§ **MATERIALS PROVIDED**:
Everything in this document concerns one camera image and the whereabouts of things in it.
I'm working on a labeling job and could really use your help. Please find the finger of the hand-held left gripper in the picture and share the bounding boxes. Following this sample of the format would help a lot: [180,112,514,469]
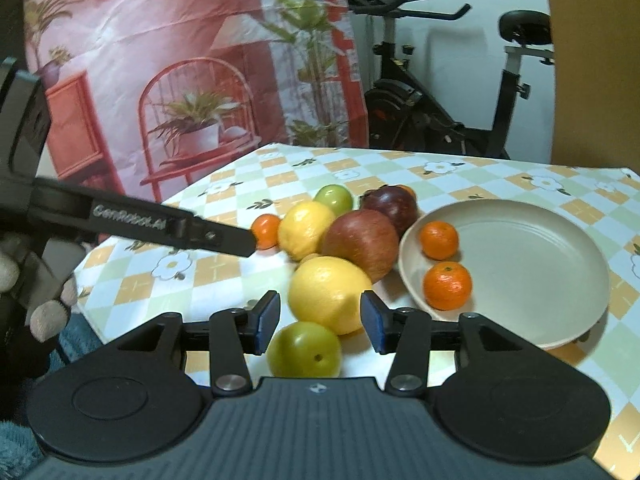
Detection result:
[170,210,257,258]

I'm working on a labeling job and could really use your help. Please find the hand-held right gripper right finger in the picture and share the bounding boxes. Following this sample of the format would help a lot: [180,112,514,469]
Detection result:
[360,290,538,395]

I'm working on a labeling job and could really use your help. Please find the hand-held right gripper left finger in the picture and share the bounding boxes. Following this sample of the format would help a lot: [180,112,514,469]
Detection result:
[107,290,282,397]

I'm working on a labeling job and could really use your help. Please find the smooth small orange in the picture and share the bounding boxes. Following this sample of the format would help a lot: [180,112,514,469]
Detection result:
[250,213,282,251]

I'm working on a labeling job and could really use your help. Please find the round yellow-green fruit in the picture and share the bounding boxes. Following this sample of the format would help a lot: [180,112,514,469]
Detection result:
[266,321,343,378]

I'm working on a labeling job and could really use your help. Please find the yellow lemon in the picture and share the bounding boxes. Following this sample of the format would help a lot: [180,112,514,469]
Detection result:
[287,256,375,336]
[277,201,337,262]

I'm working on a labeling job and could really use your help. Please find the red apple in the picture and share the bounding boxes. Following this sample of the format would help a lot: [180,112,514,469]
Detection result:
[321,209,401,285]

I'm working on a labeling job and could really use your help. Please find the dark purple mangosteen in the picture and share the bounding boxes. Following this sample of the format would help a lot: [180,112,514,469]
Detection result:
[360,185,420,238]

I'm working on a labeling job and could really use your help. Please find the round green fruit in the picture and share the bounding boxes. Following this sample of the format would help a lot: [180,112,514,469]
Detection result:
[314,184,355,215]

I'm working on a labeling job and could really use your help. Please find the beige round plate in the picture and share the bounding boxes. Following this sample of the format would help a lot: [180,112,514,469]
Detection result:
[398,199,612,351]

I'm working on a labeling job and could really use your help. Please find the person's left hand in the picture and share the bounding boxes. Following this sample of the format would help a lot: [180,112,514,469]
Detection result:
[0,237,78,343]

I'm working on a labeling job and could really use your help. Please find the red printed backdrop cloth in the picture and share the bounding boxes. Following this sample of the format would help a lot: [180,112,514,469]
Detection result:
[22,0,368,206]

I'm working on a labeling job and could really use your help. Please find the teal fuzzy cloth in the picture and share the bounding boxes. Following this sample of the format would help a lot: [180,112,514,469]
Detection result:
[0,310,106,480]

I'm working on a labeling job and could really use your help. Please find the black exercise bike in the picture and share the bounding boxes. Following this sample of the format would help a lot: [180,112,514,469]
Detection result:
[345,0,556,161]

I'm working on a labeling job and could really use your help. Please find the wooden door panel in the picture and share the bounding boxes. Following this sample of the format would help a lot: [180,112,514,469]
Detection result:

§ **REQUIREMENT**:
All of the records above should be reproduced exactly, with the pictures left out.

§ **SOLUTION FOR THIS EXERCISE**:
Everything in this document concerns one camera image and the whereabouts of things in it.
I'm working on a labeling job and could really use your help. Please find the finger of the hand-held left gripper in the picture and share the bounding boxes. Following this sample of the format would help a lot: [180,112,514,469]
Detection result:
[170,210,257,258]

I'm working on a labeling job and could really use your help. Please find the hand-held right gripper right finger in the picture and share the bounding boxes. Following this sample of the format would help a lot: [180,112,514,469]
Detection result:
[360,290,538,395]

I'm working on a labeling job and could really use your help. Please find the hand-held right gripper left finger in the picture and share the bounding boxes. Following this sample of the format would help a lot: [180,112,514,469]
Detection result:
[107,290,282,397]

I'm working on a labeling job and could really use your help. Please find the smooth small orange in the picture and share the bounding boxes. Following this sample of the format would help a lot: [180,112,514,469]
Detection result:
[250,213,282,251]

I'm working on a labeling job and could really use your help. Please find the round yellow-green fruit in the picture and share the bounding boxes. Following this sample of the format would help a lot: [180,112,514,469]
Detection result:
[266,321,343,378]

I'm working on a labeling job and could really use your help. Please find the yellow lemon in the picture and share the bounding boxes. Following this sample of the format would help a lot: [180,112,514,469]
Detection result:
[287,256,375,336]
[277,201,337,262]

I'm working on a labeling job and could really use your help. Please find the red apple in the picture and share the bounding boxes. Following this sample of the format would help a lot: [180,112,514,469]
Detection result:
[321,209,401,285]

I'm working on a labeling job and could really use your help. Please find the dark purple mangosteen in the picture and share the bounding boxes. Following this sample of the format would help a lot: [180,112,514,469]
Detection result:
[360,185,420,238]

I'm working on a labeling job and could really use your help. Please find the round green fruit in the picture and share the bounding boxes. Following this sample of the format would help a lot: [180,112,514,469]
Detection result:
[314,184,355,215]

I'm working on a labeling job and could really use your help. Please find the beige round plate in the picture and share the bounding boxes. Following this sample of the format would help a lot: [180,112,514,469]
Detection result:
[398,199,612,351]

I'm working on a labeling job and could really use your help. Please find the person's left hand in the picture and share the bounding boxes. Following this sample of the format would help a lot: [180,112,514,469]
Detection result:
[0,237,78,343]

I'm working on a labeling job and could really use your help. Please find the red printed backdrop cloth in the picture and share the bounding boxes. Following this sample of the format would help a lot: [180,112,514,469]
Detection result:
[22,0,368,206]

I'm working on a labeling job and could really use your help. Please find the teal fuzzy cloth in the picture and share the bounding boxes. Following this sample of the format would help a lot: [180,112,514,469]
Detection result:
[0,310,106,480]

I'm working on a labeling job and could really use your help. Please find the black exercise bike in the picture and share the bounding boxes. Following this sample of the format would help a lot: [180,112,514,469]
Detection result:
[345,0,556,161]

I'm working on a labeling job and could really use your help. Please find the wooden door panel in the picture and share the bounding boxes. Following this sample of the format would help a lot: [180,112,514,469]
Detection result:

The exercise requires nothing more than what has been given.